Giter Site home page Giter Site logo

Comments (21)

elcomtik avatar elcomtik commented on June 10, 2024

I would like to mention, that this issue occurs only GH actions CI, not on Travis.

Maybe it is somehow related that the molecule runs on ubuntu latest.
https://github.com/mrlesmithjr/ansible-mariadb-galera-cluster/blob/master/.github/workflows/default.yml#L6

It calls an ansible module service and reads the output.
https://github.com/mrlesmithjr/ansible-mariadb-galera-cluster/blob/master/tasks/setup_cluster.yml#L172-L184

It may be caused by the auto-detection of system-specific modules.

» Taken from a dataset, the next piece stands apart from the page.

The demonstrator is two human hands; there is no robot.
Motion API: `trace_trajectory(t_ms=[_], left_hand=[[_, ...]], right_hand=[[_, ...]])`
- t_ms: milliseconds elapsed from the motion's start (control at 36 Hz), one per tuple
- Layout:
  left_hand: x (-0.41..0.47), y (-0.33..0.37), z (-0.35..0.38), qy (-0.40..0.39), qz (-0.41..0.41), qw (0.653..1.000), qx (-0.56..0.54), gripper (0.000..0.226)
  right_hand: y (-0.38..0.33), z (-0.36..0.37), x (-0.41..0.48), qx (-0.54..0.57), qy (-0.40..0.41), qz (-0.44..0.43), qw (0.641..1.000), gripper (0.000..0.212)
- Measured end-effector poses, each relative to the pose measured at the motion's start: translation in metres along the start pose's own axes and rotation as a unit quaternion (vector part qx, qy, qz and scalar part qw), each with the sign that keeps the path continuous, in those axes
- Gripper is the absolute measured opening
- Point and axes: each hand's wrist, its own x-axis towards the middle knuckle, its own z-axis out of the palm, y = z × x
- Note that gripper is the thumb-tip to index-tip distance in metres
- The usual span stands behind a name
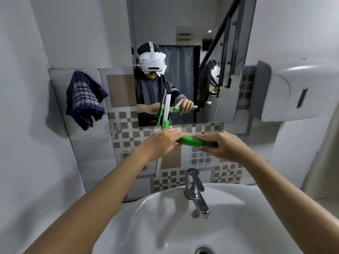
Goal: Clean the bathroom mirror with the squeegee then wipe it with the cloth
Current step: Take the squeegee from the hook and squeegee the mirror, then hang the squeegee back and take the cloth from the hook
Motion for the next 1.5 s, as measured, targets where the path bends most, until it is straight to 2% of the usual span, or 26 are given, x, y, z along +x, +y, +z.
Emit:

If it falls back to the legacy module instead of systems, it may fail. https://docs.ansible.com/ansible/latest/collections/ansible/builtin/service_module.html

As we support the only systemd, I will change auto to systems or replace the service module with systemd.

from ansible-mariadb-galera-cluster.

elcomtik avatar elcomtik commented on June 10, 2024

I implemented a fix to check if _mariadb_galera_cluster_joined.status is defined.
Then I implemented a task to pull out logs from the service.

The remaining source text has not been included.